:: Work instruction ::
From the line containing "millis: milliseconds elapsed" down to the line containing "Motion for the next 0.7" in the records below, reproduce every line exactly, ends included, and omit all others.

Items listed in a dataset
[Start of section]
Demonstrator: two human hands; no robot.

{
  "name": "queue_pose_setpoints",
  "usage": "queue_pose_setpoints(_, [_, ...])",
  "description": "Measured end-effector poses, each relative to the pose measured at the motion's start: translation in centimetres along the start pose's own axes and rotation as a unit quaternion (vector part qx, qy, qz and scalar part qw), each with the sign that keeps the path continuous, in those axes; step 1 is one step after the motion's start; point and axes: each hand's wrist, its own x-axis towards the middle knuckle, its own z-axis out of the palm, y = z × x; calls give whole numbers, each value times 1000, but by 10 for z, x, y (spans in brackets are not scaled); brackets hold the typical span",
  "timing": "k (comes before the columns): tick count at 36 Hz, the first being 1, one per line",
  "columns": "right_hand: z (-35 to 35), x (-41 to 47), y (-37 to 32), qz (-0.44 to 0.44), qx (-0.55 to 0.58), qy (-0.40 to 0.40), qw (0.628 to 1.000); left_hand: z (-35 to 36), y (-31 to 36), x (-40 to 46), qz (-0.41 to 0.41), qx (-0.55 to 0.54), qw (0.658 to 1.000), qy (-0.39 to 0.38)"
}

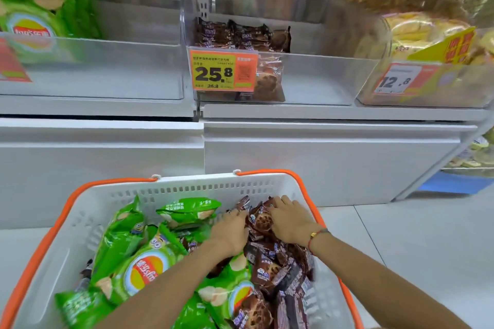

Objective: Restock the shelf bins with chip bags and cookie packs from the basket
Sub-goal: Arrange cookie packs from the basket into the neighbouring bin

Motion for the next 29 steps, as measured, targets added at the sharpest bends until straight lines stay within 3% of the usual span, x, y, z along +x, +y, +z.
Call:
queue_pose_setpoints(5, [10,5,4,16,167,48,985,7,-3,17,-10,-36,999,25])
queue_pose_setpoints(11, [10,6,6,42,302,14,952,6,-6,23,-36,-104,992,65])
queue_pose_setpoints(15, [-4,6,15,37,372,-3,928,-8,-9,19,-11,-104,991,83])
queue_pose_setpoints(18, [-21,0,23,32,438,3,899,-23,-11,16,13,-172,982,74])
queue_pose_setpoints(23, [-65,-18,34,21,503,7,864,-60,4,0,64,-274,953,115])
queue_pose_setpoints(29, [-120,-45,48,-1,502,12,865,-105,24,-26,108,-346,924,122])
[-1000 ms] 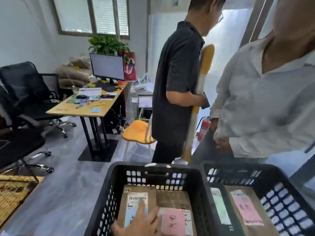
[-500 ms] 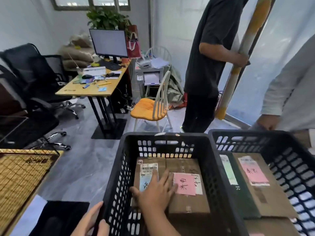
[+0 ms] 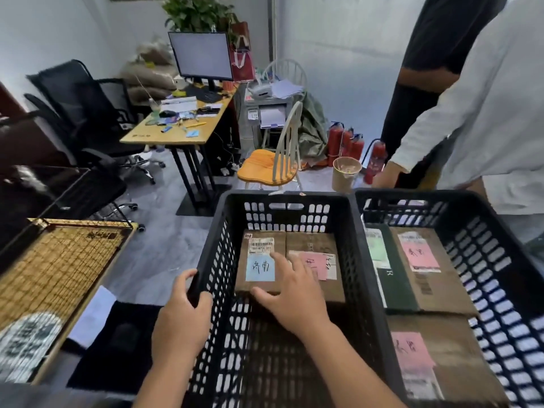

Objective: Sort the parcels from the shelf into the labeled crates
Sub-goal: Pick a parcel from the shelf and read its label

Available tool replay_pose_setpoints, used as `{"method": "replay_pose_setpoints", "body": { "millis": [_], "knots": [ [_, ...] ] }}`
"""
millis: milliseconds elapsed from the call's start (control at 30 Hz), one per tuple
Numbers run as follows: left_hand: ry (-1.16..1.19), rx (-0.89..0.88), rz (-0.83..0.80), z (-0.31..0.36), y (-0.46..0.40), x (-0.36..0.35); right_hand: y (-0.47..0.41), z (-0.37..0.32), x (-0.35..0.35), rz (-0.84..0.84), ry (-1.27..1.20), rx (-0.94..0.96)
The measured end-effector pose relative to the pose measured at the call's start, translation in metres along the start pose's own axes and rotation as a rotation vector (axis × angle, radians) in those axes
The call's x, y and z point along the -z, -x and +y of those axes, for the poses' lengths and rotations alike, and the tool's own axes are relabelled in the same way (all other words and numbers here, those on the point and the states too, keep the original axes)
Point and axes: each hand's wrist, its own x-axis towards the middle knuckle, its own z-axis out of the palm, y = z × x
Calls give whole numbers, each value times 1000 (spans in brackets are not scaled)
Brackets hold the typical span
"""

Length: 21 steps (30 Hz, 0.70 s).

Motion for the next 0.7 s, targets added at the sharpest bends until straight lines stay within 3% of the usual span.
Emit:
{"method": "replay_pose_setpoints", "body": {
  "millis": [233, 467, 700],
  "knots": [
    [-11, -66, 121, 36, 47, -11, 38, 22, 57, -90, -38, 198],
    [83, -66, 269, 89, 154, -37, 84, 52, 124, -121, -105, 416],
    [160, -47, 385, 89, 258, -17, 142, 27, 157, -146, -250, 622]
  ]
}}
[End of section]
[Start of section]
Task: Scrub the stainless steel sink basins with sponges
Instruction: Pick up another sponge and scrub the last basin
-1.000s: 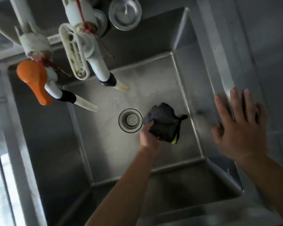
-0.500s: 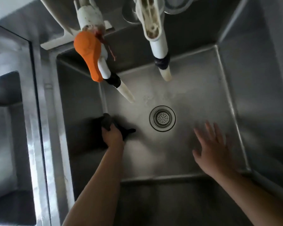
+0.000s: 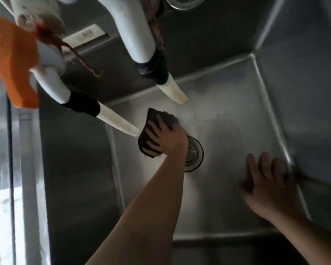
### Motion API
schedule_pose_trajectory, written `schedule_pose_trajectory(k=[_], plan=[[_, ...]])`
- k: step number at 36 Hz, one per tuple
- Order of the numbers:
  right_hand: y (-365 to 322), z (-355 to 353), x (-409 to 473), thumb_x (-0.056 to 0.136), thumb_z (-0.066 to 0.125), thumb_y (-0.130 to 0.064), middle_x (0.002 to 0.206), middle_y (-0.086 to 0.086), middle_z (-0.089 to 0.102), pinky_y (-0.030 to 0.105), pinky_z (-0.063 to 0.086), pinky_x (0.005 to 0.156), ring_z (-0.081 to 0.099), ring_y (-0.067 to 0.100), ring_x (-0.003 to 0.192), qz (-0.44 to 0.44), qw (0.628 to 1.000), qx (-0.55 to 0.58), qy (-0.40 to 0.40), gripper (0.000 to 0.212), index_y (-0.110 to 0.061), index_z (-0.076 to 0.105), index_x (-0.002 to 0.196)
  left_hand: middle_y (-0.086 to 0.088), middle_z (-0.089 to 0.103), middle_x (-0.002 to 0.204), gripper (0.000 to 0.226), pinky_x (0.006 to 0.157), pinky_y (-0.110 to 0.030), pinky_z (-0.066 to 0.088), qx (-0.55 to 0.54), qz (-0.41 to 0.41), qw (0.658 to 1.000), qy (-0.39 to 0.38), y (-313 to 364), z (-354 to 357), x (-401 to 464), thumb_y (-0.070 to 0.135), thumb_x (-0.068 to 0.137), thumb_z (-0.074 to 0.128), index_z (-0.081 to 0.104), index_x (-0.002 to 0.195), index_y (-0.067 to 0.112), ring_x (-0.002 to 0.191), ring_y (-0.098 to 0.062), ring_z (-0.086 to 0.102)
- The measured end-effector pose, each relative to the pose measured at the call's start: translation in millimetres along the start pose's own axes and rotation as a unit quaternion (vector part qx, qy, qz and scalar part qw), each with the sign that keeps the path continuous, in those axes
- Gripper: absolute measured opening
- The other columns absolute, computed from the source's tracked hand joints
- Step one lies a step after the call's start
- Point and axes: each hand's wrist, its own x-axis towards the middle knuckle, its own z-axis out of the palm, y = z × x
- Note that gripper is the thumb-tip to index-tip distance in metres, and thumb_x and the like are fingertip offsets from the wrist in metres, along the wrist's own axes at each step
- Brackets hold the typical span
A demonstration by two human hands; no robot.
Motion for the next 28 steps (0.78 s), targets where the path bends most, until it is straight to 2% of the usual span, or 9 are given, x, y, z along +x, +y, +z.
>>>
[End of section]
:: Reply to the exercise ::
millis: milliseconds elapsed from the call's start (control at 30 Hz), one per tuple
Numbers run as follows: left_hand: ry (-1.16..1.19), rx (-0.89..0.88), rz (-0.83..0.80), z (-0.31..0.36), y (-0.46..0.40), x (-0.36..0.35); right_hand: y (-0.47..0.41), z (-0.37..0.32), x (-0.35..0.35), rz (-0.84..0.84), ry (-1.27..1.20), rx (-0.94..0.96)
The measured end-effector pose relative to the pose measured at the call's start, translation in metres along the start pose's own axes and rotation as a rotation vector (axis × angle, radians) in those axes
The call's x, y and z point along the -z, -x and +y of those axes, for the poses' lengths and rotations alike, and the tool's own axes are relabelled in the same way (all other words and numbers here, those on the point and the states too, keep the original axes)
Point and axes: each hand's wrist, its own x-axis towards the middle knuckle, its own z-axis out of the palm, y = z × x
Calls give whole numbers, each value times 1000 (spans in brackets are not scaled)
Brackets hold the typical span
"""

Length: 21 steps (30 Hz, 0.70 s).

Motion for the next 0.7 s, targets added at the sharpest bends until straight lines stay within 3% of the usual span.

There's no more to the answer.